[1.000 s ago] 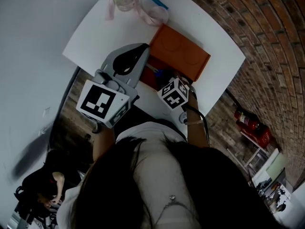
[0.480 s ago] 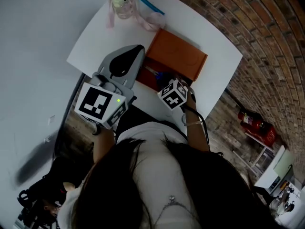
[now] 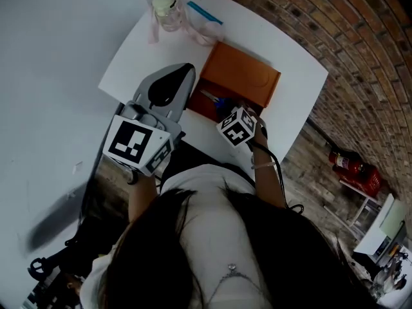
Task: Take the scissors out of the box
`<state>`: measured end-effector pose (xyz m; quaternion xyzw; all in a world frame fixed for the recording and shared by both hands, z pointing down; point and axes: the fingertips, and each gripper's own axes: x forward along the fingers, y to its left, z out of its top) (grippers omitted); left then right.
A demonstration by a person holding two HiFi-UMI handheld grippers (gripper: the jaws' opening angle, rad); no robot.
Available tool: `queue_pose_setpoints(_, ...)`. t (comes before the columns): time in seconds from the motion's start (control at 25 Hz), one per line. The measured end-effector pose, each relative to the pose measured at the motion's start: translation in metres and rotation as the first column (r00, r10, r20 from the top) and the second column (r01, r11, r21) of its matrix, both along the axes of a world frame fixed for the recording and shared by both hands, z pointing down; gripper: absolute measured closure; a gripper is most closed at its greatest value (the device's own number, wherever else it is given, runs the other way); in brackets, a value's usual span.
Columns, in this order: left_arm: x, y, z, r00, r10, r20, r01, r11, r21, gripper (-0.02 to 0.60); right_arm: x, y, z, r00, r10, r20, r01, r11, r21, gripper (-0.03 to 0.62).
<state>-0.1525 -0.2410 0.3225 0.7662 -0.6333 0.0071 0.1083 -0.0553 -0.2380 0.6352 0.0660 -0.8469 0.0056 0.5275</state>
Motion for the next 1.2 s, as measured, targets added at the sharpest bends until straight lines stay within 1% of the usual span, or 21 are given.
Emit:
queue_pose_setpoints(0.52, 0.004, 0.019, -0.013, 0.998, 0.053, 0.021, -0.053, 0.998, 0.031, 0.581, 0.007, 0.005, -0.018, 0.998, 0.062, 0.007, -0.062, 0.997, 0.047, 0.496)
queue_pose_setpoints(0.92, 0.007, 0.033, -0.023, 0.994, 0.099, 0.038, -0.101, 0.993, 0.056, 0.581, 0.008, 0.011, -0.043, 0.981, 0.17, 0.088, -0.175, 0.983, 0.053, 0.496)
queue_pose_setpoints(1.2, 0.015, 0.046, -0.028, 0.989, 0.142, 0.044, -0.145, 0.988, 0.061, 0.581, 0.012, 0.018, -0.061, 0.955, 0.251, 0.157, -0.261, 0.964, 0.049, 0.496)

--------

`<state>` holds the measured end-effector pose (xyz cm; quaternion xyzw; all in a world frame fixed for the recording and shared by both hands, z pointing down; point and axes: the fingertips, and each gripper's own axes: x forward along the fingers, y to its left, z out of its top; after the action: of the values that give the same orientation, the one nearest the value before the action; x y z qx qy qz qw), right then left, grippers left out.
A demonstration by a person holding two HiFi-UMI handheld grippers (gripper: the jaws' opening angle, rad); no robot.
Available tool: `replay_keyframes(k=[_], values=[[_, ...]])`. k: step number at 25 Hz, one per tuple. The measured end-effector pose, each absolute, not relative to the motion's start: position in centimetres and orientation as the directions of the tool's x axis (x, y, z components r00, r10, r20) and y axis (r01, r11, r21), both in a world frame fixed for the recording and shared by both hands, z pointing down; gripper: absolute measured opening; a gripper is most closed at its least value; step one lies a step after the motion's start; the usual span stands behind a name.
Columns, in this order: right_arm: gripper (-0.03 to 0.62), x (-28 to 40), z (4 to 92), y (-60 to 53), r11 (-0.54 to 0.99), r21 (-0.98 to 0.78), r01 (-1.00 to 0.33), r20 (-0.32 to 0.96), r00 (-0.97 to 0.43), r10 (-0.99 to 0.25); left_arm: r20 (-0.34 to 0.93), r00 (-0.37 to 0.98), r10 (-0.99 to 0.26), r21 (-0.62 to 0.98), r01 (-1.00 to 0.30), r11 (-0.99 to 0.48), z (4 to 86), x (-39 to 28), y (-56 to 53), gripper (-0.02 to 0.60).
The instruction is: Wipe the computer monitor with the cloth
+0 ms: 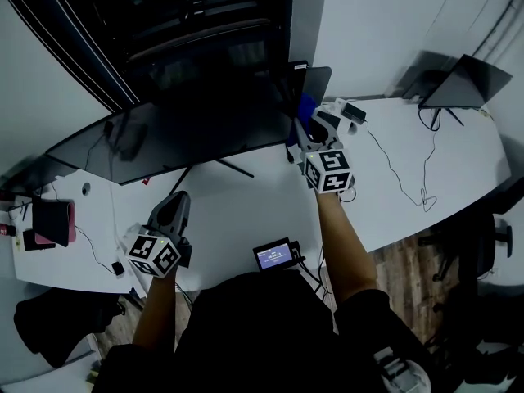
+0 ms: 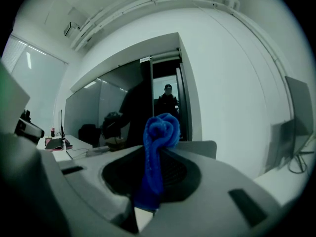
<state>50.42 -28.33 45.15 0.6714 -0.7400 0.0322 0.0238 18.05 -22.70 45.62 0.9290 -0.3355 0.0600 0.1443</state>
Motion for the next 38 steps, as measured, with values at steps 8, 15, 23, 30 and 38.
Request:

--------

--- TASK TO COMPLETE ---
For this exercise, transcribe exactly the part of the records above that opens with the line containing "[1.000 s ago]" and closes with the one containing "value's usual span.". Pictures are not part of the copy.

--- RESULT OF THE EXERCISE ---
[1.000 s ago] 
[0.480 s ago] 
[now] 
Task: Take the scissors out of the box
`<state>`: measured end-effector pose (xyz m; quaternion xyzw; all in a world frame fixed for the recording and shared by both hands, z pointing down; point and axes: the fingertips, and each gripper's own axes: x forward along the fingers, y to its left, z out of its top) (grippers omitted); left then right.
A demonstration by a person holding two HiFi-UMI handheld grippers (gripper: the jaws' opening angle, rad); no robot.
Available tool: `queue_pose_setpoints(_, ...)`. t (comes before the columns): time in seconds from the motion's start (control at 25 Hz), one per line. The measured end-effector pose, each relative to the pose measured at the motion's start: translation in metres and rotation as the first column (r00, r10, r20 from the top) and the second column (r01, r11, r21) of its matrix, both along the axes of a world frame fixed for the recording and shared by both hands, z pointing down; gripper: absolute measured closure; a gripper is most closed at its greatest value (the device's own number, wherever else it is given, runs the other way); in brackets, a value's usual span.

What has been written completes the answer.